Busco las fotografías familiares. Es raro tener frente a mí este fragmento de la fisiología de tanta gente querida. La montura dorada de las gafas de papá la reconozco enseguida en una foto que se repite sobre los muebles del piso vacío. Muestra a mi padre con una expresión tan severa que parece enfadado. Me parece curioso que mamá, que pasó toda la juventud regañando a mi padre porque no sabía sonreír en las fotos, escogiera justamente ésta para recordarle. Es una imagen con su propia historia: formó parte de un cartel electoral de UCD aquel año en que mi padre decidió presentarse en las listas municipales. La democracia era nueva a estrenar y él tenía casi cincuenta años. UCD no ganó y todo se quedó como estaba.

Salvo la foto. A mi padre le divertía ver su cara colgada por los muros de nuestra ciudad. En algunos carteles alguien le había pintado bigotes retorcidos, barbas de profeta o un parche de pirata.
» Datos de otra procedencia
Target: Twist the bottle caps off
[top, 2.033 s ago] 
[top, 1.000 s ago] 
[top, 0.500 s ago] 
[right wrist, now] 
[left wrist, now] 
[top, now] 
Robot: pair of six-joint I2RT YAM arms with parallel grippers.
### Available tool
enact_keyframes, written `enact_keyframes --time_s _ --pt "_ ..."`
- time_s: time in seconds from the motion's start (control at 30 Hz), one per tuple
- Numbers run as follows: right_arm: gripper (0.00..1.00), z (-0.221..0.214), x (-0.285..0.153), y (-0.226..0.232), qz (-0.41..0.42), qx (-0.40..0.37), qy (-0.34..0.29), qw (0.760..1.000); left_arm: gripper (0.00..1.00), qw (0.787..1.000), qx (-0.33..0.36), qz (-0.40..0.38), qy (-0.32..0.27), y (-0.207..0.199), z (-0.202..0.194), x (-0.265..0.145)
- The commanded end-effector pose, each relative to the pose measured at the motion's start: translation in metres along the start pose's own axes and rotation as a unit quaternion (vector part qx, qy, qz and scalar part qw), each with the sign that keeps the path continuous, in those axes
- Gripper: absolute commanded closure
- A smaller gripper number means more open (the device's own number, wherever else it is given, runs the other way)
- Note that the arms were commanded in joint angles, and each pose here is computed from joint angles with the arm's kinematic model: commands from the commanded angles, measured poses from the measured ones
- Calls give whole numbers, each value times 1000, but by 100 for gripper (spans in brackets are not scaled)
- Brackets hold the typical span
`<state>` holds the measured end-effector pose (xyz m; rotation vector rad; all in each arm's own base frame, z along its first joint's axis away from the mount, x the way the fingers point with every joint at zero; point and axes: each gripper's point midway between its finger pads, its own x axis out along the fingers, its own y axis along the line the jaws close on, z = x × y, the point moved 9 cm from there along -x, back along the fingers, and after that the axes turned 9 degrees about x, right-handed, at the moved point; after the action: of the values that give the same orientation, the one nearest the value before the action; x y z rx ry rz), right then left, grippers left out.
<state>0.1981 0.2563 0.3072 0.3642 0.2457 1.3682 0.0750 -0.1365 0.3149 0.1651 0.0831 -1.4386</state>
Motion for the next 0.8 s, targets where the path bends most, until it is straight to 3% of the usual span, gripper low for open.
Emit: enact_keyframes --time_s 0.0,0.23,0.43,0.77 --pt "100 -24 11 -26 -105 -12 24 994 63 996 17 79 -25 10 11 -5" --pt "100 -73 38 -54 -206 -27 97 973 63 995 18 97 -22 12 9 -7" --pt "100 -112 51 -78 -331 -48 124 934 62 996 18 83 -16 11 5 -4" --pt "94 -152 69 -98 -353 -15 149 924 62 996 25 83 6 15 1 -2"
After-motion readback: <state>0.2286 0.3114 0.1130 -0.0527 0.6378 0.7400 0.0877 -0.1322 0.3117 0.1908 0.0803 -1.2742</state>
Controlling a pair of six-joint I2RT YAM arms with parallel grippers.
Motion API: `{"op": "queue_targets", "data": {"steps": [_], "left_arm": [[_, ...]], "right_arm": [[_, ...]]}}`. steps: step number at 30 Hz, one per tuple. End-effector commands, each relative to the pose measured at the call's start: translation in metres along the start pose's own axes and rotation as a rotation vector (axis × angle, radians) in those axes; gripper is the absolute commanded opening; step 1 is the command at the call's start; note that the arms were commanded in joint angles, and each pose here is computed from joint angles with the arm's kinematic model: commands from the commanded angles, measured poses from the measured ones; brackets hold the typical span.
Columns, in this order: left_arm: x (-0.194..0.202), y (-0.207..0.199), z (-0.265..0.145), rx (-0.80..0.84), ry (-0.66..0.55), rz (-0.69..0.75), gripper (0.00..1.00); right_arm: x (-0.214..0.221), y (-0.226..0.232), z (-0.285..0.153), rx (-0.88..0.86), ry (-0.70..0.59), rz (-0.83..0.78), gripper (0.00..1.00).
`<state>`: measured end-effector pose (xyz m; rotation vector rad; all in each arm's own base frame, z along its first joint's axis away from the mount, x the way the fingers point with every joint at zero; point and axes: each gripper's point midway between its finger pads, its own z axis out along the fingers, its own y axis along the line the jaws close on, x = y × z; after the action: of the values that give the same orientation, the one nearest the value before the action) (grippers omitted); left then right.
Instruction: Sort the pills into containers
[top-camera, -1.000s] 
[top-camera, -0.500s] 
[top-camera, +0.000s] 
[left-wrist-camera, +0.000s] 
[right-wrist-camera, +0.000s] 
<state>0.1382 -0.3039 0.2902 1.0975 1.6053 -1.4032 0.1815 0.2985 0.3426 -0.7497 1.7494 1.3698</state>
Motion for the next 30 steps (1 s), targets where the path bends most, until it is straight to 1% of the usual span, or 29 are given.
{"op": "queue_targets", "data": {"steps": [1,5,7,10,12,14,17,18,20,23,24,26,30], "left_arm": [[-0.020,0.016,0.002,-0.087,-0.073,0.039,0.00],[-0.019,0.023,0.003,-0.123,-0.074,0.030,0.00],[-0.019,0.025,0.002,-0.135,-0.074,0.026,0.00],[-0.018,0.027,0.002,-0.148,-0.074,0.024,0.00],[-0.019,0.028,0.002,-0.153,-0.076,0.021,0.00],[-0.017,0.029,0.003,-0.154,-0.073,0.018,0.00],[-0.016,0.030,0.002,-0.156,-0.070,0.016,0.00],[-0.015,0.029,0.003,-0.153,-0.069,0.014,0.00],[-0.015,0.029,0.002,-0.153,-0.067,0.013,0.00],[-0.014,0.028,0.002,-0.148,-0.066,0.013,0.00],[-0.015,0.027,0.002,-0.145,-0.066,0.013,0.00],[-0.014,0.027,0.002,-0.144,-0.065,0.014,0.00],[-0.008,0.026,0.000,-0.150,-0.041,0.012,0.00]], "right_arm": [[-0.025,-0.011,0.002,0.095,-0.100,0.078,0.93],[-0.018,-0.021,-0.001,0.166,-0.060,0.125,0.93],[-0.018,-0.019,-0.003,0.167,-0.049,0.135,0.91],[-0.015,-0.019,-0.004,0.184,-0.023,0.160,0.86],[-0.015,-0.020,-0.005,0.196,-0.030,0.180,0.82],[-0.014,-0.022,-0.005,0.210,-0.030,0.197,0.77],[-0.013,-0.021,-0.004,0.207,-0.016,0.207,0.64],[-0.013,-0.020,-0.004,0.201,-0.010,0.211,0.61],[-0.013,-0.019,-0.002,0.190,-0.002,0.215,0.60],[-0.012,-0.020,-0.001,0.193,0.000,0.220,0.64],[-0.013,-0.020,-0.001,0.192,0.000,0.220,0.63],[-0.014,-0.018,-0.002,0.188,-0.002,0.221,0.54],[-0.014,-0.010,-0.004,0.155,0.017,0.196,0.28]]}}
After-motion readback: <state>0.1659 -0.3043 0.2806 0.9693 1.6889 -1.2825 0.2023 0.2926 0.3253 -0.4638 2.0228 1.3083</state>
Los señalaba y se reía. Le divertían aquellas transformaciones. Cuando ahora veo su rostro tan serio me entran ganas también de pintarle bigotes, barbas o complementos de pirata. Para reírme y para verlo reír.

Algunas gafas, a pesar de mis esfuerzos, permanecen anónimas. Por más que busco entre las fotografías no sé a quiénes pertenecieron. Gente que no se dejó retratar o que llegó demasiado pronto a los tiempos de la imagen. Son las primeras que echo a la basura. Lo hago con convicción. Prefiero la memoria a los cachivaches. He decidido escribir para retener. Pienso todo esto mientras lleno de gafas una bolsa de basura que huele a lavanda. Debería regalarlas a alguna ONG de esas que envían material óptico a quien lo necesita, pero no me gusta la idea de que las expresiones de mis parientes se instalen en otros rostros, por lejanos que estén. Hago mal, siguiendo el imperativo de los sentimientos. Hoy mis sentimientos me ordenan deshacerme de todo.

Las últimas que introduzco en la bolsa son las de mi padre y mi madre. Por un instante me planteo conservarlas. Me las pruebo ante el espejo, un par detrás de otro. Me observo con cuidado, me interrogo. No sé qué esperaba, pero no ocurre nada. Solo soy yo con las gafas de mi padre y de mi madre. Y las dos me quedan fatal.